After the official mourning was over the council would be convened and the campaign announced.

Thereupon all the men who had to take part would have to retire for the customary fasts and purifications, and the Yaya and the Chayani would have to work heavily.
Her home was not likely to be visited by any one for a number of days, and when the warriors of the Queres were on the march nobody would call them back because she had disappeared from the Rito.
Perfectly at rest in regard to her own future, reassured as to the fate of Say Koitza, Shotaye had, on the night of the second day after the murder of Topanashka, left her home and climbed to the northern mesa without meeting any obstacle.

When the sun rose, she found herself quite near the place which Cayamo, as far as she understood, had designated as the spot where his friend Teanyi would wait for her.

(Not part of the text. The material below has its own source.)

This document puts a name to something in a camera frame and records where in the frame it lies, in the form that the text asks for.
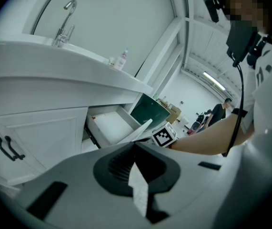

Unacquainted with the real distance that separates the Rito from the cave-dwellings above Santa Clara, she had underrated it; and it was only at noon, after she had spent hours walking through the pine timber and in fruitless waiting, that a man stepped up to her from behind a tree and called out,-- "Teanyi!" Then he added, "Cayamo," and inquired, "Shotaye ?" He was the looked-for and longed-for delegate; and when the sun stood at its height, the two were travelling toward the Puye together.
Shotaye attempted to convey the idea to her companion that the Queres were upon the point of moving upon the Tehuas in force.